As it was, however, the British supply organisation had to
administer some seventy plants, which were really in private hands,
and found its chief difficulties quite apart from the external
perplexities of the problem. They arose in its relationships
with other Government departments.

Allied Success Against Odds.--Taking a broad view of the case,
although nobody who knew the facts could regard our poison gas
production with anything but dismay, except in a few cases,
yet the main feeling was one of amazement that we succeeded
as well as we did with these entirely new substances.
The whole story of chemical warfare supply amongst the Allies is
one of devoted effort by all concerned, against overwhelming odds,
and although the level of results was poor compared with Germany,
yet we find here and there brilliant examples of Allied
adaptability and tenacity amongst which the French development
of mustard gas stands pre-eminent.

What we have already said about supply organisation may be summed up
in one sentence. The Germans were already organised to produce.
We had to create Government departments to administer a large
number of plants in private hands, and they had to cope not only
with the external difficulties of the situation but with the almost
overwhelming difficulties of internal organisation. The checquered
career of the British supply department provides a good example.
The French and Americans suffered less than ourselves from
these troubles, the latter having the benefit of the combined
experience of the other Allies.

Allied Lack of Vision in Production.--A survey of the earliest supply
organisation of this country reveals another difficulty which later events
have obscured. Few people realised the developments which chemical warfare
would produce. The early production of chemicals for gas warfare was
grouped under some such designation as trench warfare stores, and graded
in order of importance, from the point of view of supply organisation
with catapults and spring guns, flame projectors and body shields!
It is no unfair criticism to state that hard facts rather than vision forced
the importance of chemical warfare upon those responsible for munition
production in the early stages of the war. Chemical warfare production
remained under the Trench Warfare Supply Department for many months,
where it was one of ten Trench Warfare sections. The vicissitudes of trench
warfare supply are too numerous and complicated to be dealt with here,
but chemical warfare supply has suffered accordingly.
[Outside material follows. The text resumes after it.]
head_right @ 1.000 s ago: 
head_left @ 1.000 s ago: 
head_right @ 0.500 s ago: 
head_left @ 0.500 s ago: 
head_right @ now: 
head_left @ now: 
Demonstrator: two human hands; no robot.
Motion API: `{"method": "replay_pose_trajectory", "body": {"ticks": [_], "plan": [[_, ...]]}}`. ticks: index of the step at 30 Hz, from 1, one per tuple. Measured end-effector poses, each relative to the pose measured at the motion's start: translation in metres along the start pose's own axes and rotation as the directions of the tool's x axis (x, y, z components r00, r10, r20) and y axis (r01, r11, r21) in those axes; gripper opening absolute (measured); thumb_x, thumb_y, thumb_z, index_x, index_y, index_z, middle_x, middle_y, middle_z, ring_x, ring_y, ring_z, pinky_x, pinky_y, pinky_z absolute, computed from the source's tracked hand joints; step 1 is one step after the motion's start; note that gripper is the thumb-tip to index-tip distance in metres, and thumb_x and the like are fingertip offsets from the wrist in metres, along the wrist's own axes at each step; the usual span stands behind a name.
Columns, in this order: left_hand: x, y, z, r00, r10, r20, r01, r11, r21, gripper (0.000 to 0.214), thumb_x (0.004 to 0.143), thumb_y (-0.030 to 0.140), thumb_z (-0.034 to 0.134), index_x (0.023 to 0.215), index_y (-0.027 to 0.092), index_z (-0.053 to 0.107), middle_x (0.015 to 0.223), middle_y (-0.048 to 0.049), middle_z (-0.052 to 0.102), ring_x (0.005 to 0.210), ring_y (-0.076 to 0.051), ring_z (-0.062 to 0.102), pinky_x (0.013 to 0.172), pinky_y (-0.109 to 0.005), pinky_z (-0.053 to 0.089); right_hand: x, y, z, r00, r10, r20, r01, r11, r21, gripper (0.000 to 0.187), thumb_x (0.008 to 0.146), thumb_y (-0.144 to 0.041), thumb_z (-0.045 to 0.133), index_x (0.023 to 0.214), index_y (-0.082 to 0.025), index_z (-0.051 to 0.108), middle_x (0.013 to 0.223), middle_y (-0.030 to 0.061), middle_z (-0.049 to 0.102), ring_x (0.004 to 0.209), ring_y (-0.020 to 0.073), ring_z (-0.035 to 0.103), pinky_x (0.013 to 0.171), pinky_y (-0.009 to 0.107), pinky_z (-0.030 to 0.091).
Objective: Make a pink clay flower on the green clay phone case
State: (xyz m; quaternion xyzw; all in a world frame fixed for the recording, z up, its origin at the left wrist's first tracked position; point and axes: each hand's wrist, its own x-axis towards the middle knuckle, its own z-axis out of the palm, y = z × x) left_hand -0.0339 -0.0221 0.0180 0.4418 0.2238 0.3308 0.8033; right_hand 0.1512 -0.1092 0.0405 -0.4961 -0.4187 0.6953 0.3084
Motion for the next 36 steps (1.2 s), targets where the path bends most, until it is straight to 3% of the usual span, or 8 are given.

British Lag in Organisation.--Examining Allied organisations,
we find that the French and Americans approached this ideal
solution more rapidly than ourselves, and we can trace in our
own development a number of unsuccessful attempts to reach this
centralised control, although the last configuration, under the direction
of Major-General H. F. Thuillier, was the nearest approach.
French organisation for supply provides another example of their
national characteristic of logical thinking and love of symmetry.
As early as September, 1915, the French centralised their research
organisation, the Inspection des Etudes et Experience Chimiques,
and their supply organisation, the Direction du Materiel Chimique
de Guerre, in their Service Chimique de Guerre under General Ozil.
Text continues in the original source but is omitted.